Note that these authentication, non-repudiation etc. properties rely on the secret key not having been revoked prior to its usage. Public revocation of a key-pair is a required ability, else leaked secret keys would continue to implicate the claimed owner of the key-pair. Checking revocation status requires an "online" check; e.g., checking a certificate revocation list or via the Online Certificate Status Protocol. Very roughly this is analogous to a vendor who receives credit-cards first checking online with the credit-card issuer to find if a given card has been reported lost or stolen. Of course, with stolen key pairs, the theft is often discovered only after the secret key's use, e.g., to sign a bogus certificate for espionage purpose.

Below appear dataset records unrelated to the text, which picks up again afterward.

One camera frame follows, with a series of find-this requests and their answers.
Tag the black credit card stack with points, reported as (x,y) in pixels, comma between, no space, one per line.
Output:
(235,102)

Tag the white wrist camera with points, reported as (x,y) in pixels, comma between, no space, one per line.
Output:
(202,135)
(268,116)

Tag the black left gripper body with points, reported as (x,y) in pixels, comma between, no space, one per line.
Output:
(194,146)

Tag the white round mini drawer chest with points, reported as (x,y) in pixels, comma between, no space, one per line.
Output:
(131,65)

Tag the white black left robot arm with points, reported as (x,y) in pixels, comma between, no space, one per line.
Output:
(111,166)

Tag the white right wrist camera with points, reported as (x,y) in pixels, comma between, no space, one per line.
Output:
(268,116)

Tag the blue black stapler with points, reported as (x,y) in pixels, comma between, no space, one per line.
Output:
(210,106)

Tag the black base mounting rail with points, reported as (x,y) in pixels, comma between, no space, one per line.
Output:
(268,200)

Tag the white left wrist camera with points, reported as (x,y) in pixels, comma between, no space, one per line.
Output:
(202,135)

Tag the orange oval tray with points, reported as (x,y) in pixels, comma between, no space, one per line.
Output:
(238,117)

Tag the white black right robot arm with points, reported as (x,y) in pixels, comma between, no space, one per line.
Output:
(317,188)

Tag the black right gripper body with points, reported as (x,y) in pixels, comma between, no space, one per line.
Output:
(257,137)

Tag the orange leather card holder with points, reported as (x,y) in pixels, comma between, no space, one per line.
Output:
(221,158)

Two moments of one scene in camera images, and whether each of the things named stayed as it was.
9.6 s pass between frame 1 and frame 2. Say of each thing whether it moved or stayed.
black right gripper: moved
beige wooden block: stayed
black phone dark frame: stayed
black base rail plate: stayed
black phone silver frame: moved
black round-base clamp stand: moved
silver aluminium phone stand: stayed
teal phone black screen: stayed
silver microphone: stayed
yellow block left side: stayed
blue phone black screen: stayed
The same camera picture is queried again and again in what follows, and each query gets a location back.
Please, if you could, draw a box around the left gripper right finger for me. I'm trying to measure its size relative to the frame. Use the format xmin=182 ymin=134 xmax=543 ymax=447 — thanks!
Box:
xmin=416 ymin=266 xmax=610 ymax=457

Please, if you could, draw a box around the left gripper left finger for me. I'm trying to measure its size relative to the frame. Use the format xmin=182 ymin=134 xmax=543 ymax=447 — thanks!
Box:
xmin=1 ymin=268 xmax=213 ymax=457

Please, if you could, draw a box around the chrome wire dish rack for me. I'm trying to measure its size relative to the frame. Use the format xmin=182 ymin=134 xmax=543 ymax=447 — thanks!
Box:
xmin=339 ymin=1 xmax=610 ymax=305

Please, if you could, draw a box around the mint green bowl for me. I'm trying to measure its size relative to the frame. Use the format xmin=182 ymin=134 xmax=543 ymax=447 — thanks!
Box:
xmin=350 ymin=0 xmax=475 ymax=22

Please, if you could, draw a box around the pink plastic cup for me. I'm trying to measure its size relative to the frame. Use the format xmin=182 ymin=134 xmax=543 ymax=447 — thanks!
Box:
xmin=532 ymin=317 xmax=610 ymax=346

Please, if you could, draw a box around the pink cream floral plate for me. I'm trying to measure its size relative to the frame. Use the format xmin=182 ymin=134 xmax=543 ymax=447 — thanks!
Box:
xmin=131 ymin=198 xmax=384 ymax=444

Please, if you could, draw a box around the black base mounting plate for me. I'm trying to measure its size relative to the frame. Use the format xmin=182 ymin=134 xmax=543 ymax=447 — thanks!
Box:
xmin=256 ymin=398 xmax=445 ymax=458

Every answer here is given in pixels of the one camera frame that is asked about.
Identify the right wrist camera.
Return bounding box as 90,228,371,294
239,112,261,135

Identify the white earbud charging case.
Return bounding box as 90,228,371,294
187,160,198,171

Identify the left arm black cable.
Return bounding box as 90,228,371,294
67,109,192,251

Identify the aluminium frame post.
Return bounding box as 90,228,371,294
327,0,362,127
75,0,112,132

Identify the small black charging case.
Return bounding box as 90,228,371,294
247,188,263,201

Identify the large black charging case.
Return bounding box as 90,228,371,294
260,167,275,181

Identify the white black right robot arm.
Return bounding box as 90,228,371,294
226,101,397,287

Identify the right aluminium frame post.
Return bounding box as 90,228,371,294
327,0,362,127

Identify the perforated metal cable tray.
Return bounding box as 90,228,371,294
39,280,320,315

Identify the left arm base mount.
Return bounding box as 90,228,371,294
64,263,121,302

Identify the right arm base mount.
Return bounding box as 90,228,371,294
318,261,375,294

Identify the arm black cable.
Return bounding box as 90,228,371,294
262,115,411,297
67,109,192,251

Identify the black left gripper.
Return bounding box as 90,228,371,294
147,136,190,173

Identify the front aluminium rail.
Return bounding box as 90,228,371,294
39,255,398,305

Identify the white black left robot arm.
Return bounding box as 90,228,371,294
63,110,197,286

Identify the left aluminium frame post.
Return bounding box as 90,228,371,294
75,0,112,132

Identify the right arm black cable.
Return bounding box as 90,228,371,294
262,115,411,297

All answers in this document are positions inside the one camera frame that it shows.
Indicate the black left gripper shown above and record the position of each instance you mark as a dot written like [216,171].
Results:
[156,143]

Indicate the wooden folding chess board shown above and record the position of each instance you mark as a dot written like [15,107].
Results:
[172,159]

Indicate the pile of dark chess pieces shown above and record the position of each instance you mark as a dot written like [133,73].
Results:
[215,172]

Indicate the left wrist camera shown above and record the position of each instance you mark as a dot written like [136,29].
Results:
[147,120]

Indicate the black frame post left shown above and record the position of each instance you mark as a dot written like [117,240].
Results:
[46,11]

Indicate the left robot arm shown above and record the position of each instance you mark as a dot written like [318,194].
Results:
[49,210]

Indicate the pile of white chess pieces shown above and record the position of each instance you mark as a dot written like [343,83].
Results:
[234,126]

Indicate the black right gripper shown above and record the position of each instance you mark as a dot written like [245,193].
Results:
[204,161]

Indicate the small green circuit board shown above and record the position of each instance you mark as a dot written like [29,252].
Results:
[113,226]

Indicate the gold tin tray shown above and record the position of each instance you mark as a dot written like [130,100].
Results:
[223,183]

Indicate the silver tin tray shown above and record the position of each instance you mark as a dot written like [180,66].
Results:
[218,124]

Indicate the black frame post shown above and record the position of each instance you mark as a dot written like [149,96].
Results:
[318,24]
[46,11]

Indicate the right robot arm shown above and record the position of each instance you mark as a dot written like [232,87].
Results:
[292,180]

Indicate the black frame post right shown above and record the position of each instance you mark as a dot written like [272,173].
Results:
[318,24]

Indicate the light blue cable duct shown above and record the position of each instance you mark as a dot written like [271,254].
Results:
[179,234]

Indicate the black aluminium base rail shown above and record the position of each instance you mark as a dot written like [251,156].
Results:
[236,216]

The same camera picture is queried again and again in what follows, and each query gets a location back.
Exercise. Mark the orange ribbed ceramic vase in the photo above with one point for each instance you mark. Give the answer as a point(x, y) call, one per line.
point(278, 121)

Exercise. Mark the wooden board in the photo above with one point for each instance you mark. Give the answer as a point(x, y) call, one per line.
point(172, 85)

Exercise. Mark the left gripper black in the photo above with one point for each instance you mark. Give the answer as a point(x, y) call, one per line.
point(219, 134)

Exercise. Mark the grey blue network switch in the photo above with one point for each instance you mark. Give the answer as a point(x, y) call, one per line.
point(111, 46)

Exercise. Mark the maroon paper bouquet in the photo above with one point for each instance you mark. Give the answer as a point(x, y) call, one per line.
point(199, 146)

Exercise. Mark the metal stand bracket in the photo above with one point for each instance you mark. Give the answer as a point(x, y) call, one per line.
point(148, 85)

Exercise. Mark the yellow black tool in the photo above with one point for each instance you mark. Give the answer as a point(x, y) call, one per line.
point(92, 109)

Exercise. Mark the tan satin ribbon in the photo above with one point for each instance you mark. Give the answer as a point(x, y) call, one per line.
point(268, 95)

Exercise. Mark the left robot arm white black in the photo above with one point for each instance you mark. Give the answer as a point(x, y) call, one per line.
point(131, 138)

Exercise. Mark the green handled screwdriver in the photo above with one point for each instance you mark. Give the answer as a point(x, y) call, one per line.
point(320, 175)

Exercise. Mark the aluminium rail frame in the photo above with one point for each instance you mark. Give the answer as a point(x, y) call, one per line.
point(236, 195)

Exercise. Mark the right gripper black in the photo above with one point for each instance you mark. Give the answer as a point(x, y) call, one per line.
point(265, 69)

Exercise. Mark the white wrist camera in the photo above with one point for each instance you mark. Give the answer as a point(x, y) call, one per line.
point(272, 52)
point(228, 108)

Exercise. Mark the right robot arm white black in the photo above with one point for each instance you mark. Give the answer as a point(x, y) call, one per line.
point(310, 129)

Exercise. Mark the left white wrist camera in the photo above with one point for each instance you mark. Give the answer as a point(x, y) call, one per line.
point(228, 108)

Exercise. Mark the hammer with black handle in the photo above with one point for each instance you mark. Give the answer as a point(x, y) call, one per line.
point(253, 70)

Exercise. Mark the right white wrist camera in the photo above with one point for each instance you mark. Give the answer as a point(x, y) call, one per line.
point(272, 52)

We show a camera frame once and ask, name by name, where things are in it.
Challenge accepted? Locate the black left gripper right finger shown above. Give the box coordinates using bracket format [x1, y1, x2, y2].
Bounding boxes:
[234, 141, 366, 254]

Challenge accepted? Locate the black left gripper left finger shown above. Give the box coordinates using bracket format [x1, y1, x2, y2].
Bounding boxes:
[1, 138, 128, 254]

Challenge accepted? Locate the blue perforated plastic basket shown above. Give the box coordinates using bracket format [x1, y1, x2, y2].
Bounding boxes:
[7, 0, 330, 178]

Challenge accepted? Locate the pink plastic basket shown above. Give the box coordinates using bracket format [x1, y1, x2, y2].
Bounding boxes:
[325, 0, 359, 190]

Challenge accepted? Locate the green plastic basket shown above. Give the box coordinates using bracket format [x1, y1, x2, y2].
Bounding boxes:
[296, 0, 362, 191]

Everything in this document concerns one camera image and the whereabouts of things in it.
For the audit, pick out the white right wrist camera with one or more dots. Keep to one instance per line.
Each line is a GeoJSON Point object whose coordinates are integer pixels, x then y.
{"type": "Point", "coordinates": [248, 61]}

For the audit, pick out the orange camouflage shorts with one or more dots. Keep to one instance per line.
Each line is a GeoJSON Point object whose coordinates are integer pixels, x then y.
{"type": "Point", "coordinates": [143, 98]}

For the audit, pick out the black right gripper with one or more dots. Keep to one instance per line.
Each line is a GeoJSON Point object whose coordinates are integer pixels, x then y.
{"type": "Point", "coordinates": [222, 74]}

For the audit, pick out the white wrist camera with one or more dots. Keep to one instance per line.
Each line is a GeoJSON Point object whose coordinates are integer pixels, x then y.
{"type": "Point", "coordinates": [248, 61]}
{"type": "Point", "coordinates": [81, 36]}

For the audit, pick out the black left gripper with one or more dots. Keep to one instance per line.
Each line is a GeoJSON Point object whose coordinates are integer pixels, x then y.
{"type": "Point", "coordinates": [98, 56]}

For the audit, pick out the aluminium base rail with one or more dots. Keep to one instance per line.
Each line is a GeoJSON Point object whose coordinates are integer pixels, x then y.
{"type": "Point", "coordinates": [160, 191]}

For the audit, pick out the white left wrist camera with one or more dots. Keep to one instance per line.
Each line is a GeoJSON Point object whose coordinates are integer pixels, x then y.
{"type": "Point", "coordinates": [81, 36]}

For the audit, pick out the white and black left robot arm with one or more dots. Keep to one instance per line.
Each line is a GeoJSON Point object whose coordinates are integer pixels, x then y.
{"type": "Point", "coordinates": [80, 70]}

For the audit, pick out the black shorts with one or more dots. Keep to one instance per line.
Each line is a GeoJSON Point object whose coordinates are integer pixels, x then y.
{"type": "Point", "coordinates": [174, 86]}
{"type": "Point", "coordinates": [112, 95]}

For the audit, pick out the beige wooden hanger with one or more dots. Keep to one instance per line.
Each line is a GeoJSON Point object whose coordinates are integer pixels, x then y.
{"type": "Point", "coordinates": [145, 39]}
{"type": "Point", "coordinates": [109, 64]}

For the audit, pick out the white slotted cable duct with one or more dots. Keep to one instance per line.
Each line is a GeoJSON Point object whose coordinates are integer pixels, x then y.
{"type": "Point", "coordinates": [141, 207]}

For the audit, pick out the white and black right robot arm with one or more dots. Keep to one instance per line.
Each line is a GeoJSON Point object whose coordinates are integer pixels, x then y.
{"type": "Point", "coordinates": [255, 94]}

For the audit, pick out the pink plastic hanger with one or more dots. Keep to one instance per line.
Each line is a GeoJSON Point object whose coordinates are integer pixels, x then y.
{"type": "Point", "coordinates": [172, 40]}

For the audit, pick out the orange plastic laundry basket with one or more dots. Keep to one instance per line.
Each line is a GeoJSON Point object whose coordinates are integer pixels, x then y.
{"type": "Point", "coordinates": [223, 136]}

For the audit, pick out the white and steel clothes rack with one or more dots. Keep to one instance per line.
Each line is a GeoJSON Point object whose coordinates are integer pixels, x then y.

Additional security precautions
Putting the private key on a smart card
All public key / private key cryptosystems depend entirely on keeping the private key secret. A private key can be stored on a user's computer, and protected by a local password, but this has two disadvantages:
- the user can only sign documents on that particular computer
- the security of the private key depends entirely on the security of the computer
A more secure alternative is to store the private key on a smart card. Many smart cards are designed to be tamper-resistant (although some designs have been broken, notably by Ross Anderson and his students). In a typical digital signature implementation, the hash calculated from the document is sent to the smart card, whose CPU signs the hash using the stored private key of the user, and then returns the signed hash. Typically, a user must activate his smart card by entering a personal identification number or PIN code (thus providing two-factor authentication). It can be arranged that the private key never leaves the smart card, although this is not always implemented. If the smart card is stolen, the thief will still need the PIN code to generate a digital signature. This reduces the security of the scheme to that of the PIN system, although it still requires an attacker to possess the card. A mitigating factor is that private keys, if generated and stored on smart cards, are usually regarded as difficult to copy, and are assumed to exist in exactly one copy. Thus, the loss of the smart card may be detected by the owner and the corresponding certificate can be immediately revoked. Private keys that are protected by software only may be easier to copy, and such compromises are far more difficult to detect.
Using smart card readers with a separate keyboard
Entering a PIN code to activate the smart card commonly requires a numeric keypad. Some card readers have their own numeric keypad. This is safer than using a card reader integrated into a PC, and then entering the PIN using that computer's keyboard. Readers with a numeric keypad are meant to circumvent the eavesdropping threat where the computer might be running a keystroke logger, potentially compromising the PIN code. Specialized card readers are also less vulnerable to tampering with their software or hardware and are often EAL3 certified.
Other smart card designs
Smart card design is an active field, and there are smart card schemes which are intended to avoid these particular problems, though so far with little security proofs.
Using digital signatures only with trusted applications
One of the main differences between a digital signature and a written signature is that the user does not "see" what he signs. The user application presents a hash code to be signed by the digital signing algorithm using the private key. An attacker who gains control of the user's PC can possibly replace the user application with a foreign substitute, in effect replacing the user's own communications with those of the attacker. This could allow a malicious application to trick a user into signing any document by displaying the user's original on-screen, but presenting the attacker's own documents to the signing application.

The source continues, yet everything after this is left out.